La visita que acaba de hacer a Cuba el canciller brasileño, Celso Amorin, acompañado de directivos de veintidós empresas, ha representado un paso más en la toma de posición de Brasil para el poscastrismo.
Con unas u otras palabras lo ha reconocido el propio Amorin tras reunirse en La Habana con miembros de la nomenclatura cubana y el general Raúl Castro. El ministro brasileño afirmó que en Cuba se está abriendo una nueva etapa en la que su país quiere ser el socio número uno, formar parte del esfuerzo de modernización económica cubana e ir a lo concreto, es decir al negocio en unas relaciones hasta ahora excelente pero con poca sustancia comercial.
El comercio bilateral alcanzaba solo los cien millones de dólares hace un puñado de años. Hoy ha subido a entre cuatrocientos y quinientos millones, con tendencia a seguir subiendo como consecuencia de la visita a La Habana que enero hizo el presidente Luiz Inácio Lula da Silva.
Lula confiesa su entusiasmo por la revolución cubana cuando se le presenta ocasión. Pero más parece un ensueño de viejo revolucionario que comunión ideológica en alguien que abandonó en la cuneta el fundamentalismo de izquierda para hacer del pragmatismo virtud.
La devoción por Fidel Castro era fuerte en aquel desaliñado metalúrgico, barbudo, feroz, ceñudo y chillón, de puño en alto, colmillos afilados y cara de pocos amigos que incluso llegó a repudiar la constitución democrática adoptada por Brasil tras veinte años de dictadura militar. Lula comprendió que la ideología solo le servía para perder elecciones. La metamorfosis convirtió aquel sindicalista montaraz en un hombre de estado. Quien dirige la mayor nación latinoamericana desde enero del 2003 es, ante todo, un gobernante práctico y sensato de un país que prospera, al tiempo que el primer negociante de una marca llamada Brasil. Aunque de vez en cuando le salga el ramalazo trotskista.
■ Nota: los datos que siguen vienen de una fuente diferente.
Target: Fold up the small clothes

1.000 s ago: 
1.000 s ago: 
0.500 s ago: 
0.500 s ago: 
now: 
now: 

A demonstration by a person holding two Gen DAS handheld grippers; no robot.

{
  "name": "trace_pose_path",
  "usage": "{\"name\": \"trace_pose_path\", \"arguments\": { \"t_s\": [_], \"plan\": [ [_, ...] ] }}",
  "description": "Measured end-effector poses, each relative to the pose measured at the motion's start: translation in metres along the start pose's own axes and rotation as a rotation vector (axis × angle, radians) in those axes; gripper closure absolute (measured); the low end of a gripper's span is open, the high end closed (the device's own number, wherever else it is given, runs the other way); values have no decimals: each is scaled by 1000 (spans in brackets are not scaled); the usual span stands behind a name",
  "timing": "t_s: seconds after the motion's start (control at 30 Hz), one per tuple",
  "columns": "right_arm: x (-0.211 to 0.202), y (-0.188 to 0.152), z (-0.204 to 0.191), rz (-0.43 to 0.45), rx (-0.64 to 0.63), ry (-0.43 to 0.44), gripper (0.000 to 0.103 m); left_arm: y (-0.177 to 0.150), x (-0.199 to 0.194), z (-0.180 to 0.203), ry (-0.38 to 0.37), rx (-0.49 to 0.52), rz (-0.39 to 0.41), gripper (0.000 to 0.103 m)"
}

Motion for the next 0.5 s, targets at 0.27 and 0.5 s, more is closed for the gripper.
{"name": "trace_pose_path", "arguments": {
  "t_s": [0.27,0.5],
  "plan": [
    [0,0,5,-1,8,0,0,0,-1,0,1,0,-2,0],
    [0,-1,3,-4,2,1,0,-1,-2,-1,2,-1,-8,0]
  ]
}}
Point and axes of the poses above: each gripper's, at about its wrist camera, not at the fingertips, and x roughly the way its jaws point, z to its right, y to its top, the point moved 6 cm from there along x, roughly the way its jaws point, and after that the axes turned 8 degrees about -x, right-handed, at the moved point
Brasil es el mejor socio al que puede aspirar Cuba. Entre ambos no hay litigios ni Brasil pone condiciones como Estados Unidos o la Unión Europea sobre cuestiones como las faltas de democracia y libertad o las violaciones de los derechos humanos. Tampoco es una relación por conveniencia de un proyecto político supuestamente revolucionario como la de la Venezuela chavista. Brasil ofrece créditos para financiar proyectos de infraestructuras para sus multinacionales de la construcción; para la deprimida agricultura de la isla y concretamente al desarrollo del cultivo de soja, unas 40.000 hectáreas de momento; para la importación de alimentos de los tanta escasez tienen los cubanos; para máquinas y herramientas, y también para prospección de crudo en aguas profundas, una técnica que Brasil domina a través de la estatal Petrobrás, la única empresa petrolera en América Latina con capacidad de inversión. Ni la mexicana Pemex ni mucho menos la venezolana PDVSA del amigo Hugo Chávez la tienen, como tampoco poseen capacidad tecnológica o recursos para adquirirla. En el litoral norte de Cuba puede haber entre 4.600 millones y 9.300 millones de barriles de petróleo y gas natural en cantidades también apreciables.
En dictadura y en democracia Brasil siempre ha demostrado en sus relaciones externas un sentido práctico que pone por encima los intereses nacionales. Igual que durante la Guerra de las Malvinas de un lado representaba ante Londres a «la hermana» Argentina y por el otro consentía que aeronaves británicas hicieran escala para repostar en la sureña base de Canoas, rumbo al escenario del conflicto, ante la perspectiva de vender aviones de entrenamiento a la RAF. Del mismo modo que con la boca defendía los valores democráticos y en los hechos sostenía la dictadura paraguaya del general Alfredo Stroessner para disponer de la energía de Itaipú a precio de banana. Exactamente lo mismo que cuando vendía armas a Irán e Irak en plena guerra entre ambos países o, más recientemente, cuando Lula se deshace en elogios con el presidente estadounidense, George W. Bush, y al mismo tiempo se muestre embrujado por Fidel Castro.